What is needed. Pull every "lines" line out of the data below.

Data extracts.
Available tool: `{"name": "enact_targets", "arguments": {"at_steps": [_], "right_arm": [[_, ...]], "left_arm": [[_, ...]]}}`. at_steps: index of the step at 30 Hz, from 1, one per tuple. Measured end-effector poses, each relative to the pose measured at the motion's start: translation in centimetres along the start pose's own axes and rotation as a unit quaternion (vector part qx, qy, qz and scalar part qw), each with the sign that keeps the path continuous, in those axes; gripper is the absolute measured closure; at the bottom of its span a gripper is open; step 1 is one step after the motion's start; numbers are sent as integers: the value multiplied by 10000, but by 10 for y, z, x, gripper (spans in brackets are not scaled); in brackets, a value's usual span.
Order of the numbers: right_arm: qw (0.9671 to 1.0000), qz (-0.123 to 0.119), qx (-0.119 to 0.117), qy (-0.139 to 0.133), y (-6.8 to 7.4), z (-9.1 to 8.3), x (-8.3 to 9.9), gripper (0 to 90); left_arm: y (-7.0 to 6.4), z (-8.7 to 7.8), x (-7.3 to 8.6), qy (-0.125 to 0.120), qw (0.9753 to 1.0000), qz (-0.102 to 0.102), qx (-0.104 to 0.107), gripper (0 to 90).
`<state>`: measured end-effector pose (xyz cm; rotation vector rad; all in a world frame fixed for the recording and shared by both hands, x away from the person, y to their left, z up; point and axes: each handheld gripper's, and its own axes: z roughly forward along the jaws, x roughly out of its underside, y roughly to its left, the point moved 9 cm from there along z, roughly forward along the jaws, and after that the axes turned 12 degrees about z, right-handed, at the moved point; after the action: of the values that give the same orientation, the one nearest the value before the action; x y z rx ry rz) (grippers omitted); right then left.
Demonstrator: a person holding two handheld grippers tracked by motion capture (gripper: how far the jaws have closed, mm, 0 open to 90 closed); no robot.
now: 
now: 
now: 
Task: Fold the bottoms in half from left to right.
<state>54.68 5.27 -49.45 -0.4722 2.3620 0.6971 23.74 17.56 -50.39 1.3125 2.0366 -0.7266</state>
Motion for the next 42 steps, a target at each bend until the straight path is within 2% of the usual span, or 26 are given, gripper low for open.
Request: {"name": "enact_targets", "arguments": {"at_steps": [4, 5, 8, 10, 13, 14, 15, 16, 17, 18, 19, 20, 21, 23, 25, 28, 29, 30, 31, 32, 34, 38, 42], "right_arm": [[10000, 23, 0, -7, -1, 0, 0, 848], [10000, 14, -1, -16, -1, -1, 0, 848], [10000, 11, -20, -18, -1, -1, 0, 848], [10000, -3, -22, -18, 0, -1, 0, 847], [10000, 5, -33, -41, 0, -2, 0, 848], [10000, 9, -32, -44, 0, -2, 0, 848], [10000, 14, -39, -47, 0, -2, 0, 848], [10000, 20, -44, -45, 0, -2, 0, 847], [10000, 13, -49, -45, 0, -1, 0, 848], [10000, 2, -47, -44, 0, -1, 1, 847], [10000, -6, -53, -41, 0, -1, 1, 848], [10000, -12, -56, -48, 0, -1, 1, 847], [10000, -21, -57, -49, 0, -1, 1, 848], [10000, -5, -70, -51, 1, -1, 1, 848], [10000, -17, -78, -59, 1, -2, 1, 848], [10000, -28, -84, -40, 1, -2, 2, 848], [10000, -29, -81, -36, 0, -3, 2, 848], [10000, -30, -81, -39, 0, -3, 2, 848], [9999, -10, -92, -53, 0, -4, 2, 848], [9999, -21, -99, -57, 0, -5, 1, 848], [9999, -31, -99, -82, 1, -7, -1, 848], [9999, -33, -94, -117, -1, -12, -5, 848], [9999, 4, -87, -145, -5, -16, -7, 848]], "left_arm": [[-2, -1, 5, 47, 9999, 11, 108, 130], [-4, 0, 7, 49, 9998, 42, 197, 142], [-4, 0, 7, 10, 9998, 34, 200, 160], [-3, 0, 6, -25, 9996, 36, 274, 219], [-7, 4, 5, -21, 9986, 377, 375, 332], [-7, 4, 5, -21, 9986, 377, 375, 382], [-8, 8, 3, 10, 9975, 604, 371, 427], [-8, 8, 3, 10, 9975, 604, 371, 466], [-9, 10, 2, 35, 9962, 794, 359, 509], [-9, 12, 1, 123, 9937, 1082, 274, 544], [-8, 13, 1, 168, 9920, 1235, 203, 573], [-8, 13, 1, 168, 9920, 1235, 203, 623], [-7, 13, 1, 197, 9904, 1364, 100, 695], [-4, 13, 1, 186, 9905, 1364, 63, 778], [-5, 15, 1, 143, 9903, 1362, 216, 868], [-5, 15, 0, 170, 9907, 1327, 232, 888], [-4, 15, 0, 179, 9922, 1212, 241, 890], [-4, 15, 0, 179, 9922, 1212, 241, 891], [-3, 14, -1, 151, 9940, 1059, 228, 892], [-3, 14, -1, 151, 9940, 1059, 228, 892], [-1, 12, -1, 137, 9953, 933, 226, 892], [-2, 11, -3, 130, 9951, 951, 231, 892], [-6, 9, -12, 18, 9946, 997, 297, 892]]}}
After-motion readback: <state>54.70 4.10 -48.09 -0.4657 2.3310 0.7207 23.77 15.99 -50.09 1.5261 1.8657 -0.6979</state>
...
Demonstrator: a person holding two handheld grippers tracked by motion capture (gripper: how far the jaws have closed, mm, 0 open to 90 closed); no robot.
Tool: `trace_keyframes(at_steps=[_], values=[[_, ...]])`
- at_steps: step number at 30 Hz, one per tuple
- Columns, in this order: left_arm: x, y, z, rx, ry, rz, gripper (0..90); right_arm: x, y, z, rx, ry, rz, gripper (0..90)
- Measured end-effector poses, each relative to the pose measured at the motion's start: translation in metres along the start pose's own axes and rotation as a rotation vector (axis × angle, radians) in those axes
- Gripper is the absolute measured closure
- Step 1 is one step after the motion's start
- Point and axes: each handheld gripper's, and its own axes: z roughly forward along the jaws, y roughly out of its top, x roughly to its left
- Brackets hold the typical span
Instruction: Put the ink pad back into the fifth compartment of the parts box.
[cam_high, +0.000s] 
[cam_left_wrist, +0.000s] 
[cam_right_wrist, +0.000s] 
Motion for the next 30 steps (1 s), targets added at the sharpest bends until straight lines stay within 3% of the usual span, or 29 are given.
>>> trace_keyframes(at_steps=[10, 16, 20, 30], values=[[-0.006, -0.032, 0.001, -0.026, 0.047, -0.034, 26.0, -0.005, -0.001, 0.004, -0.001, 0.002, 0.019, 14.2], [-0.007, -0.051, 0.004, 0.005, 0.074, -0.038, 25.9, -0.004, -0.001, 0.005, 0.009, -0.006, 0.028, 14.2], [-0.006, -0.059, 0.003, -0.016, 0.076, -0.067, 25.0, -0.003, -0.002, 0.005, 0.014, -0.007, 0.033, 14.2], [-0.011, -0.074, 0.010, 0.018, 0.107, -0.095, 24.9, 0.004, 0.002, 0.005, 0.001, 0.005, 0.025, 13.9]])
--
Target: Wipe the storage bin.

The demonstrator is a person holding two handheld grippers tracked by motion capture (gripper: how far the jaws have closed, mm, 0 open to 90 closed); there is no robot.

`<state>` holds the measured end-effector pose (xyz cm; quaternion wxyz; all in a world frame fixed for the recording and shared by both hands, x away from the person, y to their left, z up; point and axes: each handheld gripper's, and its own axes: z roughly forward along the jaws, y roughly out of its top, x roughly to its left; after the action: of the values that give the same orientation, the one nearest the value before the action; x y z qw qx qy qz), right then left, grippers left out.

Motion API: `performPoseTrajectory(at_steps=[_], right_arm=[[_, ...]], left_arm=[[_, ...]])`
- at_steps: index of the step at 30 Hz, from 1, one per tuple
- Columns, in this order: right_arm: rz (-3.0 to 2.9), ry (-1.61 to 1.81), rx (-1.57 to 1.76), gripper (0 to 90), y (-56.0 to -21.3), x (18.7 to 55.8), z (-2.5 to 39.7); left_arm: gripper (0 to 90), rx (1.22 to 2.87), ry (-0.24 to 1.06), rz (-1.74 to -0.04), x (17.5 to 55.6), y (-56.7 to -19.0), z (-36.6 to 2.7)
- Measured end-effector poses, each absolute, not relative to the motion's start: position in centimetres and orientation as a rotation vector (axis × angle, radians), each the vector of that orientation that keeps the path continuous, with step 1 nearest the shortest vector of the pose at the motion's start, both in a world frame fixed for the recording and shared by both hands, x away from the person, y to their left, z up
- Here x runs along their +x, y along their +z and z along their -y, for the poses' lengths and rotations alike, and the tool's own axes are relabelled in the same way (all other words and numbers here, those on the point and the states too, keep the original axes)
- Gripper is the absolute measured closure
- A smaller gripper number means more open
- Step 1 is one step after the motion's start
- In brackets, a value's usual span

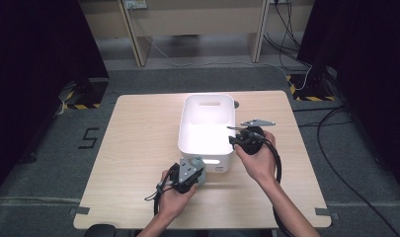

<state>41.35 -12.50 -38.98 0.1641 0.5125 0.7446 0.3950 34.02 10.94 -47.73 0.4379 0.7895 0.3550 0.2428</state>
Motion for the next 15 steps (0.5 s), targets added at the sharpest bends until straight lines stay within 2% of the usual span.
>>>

Answer.
Motion for the next 30 steps (1 s), targets added at the sharpest bends until straight lines stay within 3% of the usual span, or 29 are given.
Motion for the next 15 steps (0.5 s), targets added at the sharpest bends until straight lines stay within 2% of the usual span.

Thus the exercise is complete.